Innsbruck (OTS) - Dokumente zu Verhandlungen über das
transatlantische Handelsabkommen TTIP zeigen, wovor Kritiker schon
lange gewarnt haben. Der Pakt öffnet – nach aktuellem Stand –
Gen-Lebensmitteln und Hormonfleisch Tür und Tor.

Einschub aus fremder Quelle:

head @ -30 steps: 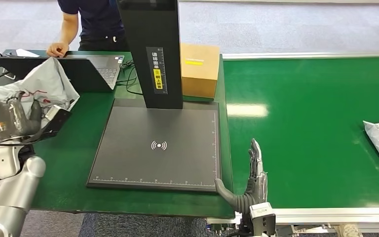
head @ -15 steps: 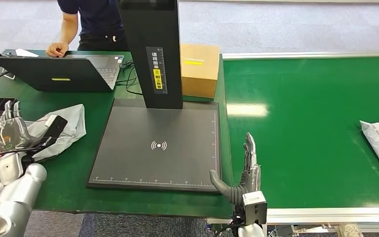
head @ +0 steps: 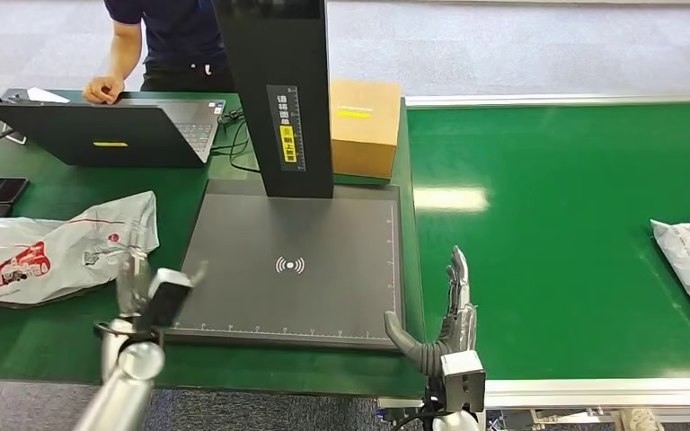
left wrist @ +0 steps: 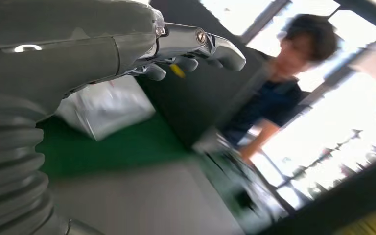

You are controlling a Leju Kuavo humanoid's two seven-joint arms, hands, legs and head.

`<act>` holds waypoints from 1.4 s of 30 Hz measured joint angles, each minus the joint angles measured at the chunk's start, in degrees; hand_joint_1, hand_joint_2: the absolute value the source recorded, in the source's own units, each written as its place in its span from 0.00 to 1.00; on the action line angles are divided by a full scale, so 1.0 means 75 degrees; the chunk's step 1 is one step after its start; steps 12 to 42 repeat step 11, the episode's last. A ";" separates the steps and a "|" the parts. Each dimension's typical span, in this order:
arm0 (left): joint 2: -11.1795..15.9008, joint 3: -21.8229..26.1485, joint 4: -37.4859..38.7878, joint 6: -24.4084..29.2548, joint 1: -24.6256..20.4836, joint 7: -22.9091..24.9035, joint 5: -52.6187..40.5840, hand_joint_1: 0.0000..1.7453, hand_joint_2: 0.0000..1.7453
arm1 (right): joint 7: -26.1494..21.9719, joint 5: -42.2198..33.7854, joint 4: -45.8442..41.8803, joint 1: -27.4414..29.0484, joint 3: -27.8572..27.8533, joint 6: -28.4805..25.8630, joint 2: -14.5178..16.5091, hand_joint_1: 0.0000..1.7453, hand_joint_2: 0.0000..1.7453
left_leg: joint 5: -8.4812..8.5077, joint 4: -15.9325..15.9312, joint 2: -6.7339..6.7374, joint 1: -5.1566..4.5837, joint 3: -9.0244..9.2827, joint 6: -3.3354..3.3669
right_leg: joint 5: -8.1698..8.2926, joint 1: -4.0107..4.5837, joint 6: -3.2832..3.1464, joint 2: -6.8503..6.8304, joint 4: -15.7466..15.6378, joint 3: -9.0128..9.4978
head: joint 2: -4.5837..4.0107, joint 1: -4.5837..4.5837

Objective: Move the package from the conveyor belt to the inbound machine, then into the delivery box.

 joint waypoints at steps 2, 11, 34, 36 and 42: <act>-0.0260 -0.0644 -0.0414 0.0294 0.0475 -0.0250 0.0002 0.00 1.00 | -0.0001 -0.0026 0.0000 0.0000 0.0000 0.0049 0.0000 0.00 1.00 | -0.0004 0.0000 -0.0002 -0.0001 -0.0002 0.0002 | -0.0001 -0.0002 0.0001 -0.0001 -0.0002 0.0001 | 0.0000 0.0001; -0.0912 -0.1966 -0.1190 0.0395 0.1484 -0.0713 0.0679 0.00 1.00 | -0.0001 0.0042 0.0000 -0.0003 0.0102 0.0106 0.0000 0.00 1.00 | -0.0004 -0.0001 -0.0003 0.0004 0.0003 -0.0001 | 0.0000 0.0005 0.0000 -0.0003 -0.0001 0.0004 | 0.0000 -0.0002; -0.0912 -0.1966 -0.1190 0.0395 0.1484 -0.0713 0.0679 0.00 1.00 | -0.0001 0.0042 0.0000 -0.0003 0.0102 0.0106 0.0000 0.00 1.00 | -0.0004 -0.0001 -0.0003 0.0004 0.0003 -0.0001 | 0.0000 0.0005 0.0000 -0.0003 -0.0001 0.0004 | 0.0000 -0.0002; -0.0912 -0.1966 -0.1190 0.0395 0.1484 -0.0713 0.0679 0.00 1.00 | -0.0001 0.0042 0.0000 -0.0003 0.0102 0.0106 0.0000 0.00 1.00 | -0.0004 -0.0001 -0.0003 0.0004 0.0003 -0.0001 | 0.0000 0.0005 0.0000 -0.0003 -0.0001 0.0004 | 0.0000 -0.0002; -0.0912 -0.1966 -0.1190 0.0395 0.1484 -0.0713 0.0679 0.00 1.00 | -0.0001 0.0042 0.0000 -0.0003 0.0102 0.0106 0.0000 0.00 1.00 | -0.0004 -0.0001 -0.0003 0.0004 0.0003 -0.0001 | 0.0000 0.0005 0.0000 -0.0003 -0.0001 0.0004 | 0.0000 -0.0002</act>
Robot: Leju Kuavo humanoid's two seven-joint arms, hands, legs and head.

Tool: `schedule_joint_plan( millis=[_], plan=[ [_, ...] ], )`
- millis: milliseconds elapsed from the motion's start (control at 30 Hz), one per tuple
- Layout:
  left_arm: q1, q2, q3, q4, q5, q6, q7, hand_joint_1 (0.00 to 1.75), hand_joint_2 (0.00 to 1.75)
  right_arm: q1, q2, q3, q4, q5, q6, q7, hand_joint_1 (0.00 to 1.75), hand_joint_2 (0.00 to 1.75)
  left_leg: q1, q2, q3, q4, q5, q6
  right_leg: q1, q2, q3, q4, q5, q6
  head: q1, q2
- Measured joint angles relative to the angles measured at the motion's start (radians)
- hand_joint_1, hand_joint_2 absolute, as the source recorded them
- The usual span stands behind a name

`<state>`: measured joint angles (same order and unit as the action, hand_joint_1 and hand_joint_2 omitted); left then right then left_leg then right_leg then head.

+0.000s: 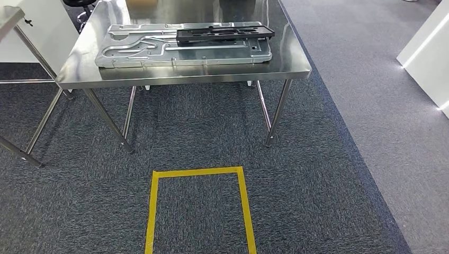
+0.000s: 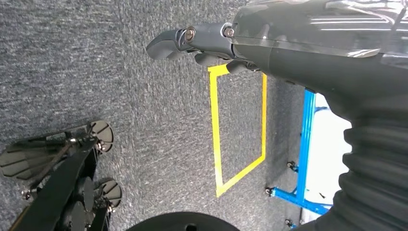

Öffentliche Verhandlungen wären besser gewesen. Zumindest sollte
sich seit gestern diese Erkenntnis unter den Verhandlern breitgemacht
haben, denn die Umweltorganisation Greenpeace hat bisher geheime
Dokumente zum transatlantischen Freihandelsabkommen TTIP publik
gemacht. Und sie scheinen zu bestätigen, was Gegner des Pakts schon
immer befürchtet haben: ein Absenken europäischer Standards auf das
US-amerikanische Niveau. Konkret bedeutet das, dass nach derzeitigem
Stand Chlorhühner, Genmais und Hormonfleisch auf unseren Tellern
landen könnten. Vorausgesetzt, die Amerikaner schaffen es, ihre
Forderungen widerstandslos durchzuboxen.
Erst im Februar versprach EU-Handelskommissarin Cecilia Malmström
auf einer TTIP-Werbetour in Wien, dass es durch das Abkommen zu
keiner Verschlechterung des Lebensmittel-, Konsumenten- und
Umweltschutzes kommen werde. Der viel kritisierte Investorenschutz
(ISDS) sei reformiert worden, sagte sie. Klar geht es bei
Verhandlungen um Geben und Nehmen, die durchgesickerten Dokumente
offenbaren aber, dass die Amerikaner viel mehr nehmen wollen, als
geben. Besorgniserregend ist, in welchen Bereichen sie kompromisslos
sind.
Beispielsweise drängen die Amerikaner darauf, das europäische
Vorsorgeprinzip bei Lebensmitteln durch ihr Risikoprinzip zu
ersetzen. Was bedeutet das? Wie der Name schon sagt, hier setzt man
auf Risiko statt auf Vorsorge. Damit könnten US-Firmen ungehindert
genmanipulierte Lebensmittel und Hormonfleisch in die EU verkaufen.
Wenn die Dokumente eines zeigen, dann den Umstand, dass den
Amerikanern der Agrarmarkt besonders wichtig ist. Fakt ist: Uns ist
unsere Gesundheit viel wichtiger. Deswegen stellt sich schon länger
die Frage, ob es Sinn macht, weiter zu verhandeln bzw. manche
Bereiche außen vor zu lassen.
Darüber hinaus pochen die Amerikaner weiter auf die umstrittenen
privaten Schiedsgerichte für Konzernklagen. Oft genug sprach
Malmström hierbei über Reformen. Die EU-Kommissarin verliert nicht
zuletzt deswegen immer mehr an Glaubwürdigkeit.
Die Kritik, dass es bei dem Handelsabkommen nicht um bessere
Standards geht, sondern darum, nationale Wirtschaftsinteressen
durchzusetzen, wurde stets als Panikmache abgewiesen. Mit welchen
Argumenten wollen die Verhandler nun den Menschen ihre Ängste nehmen?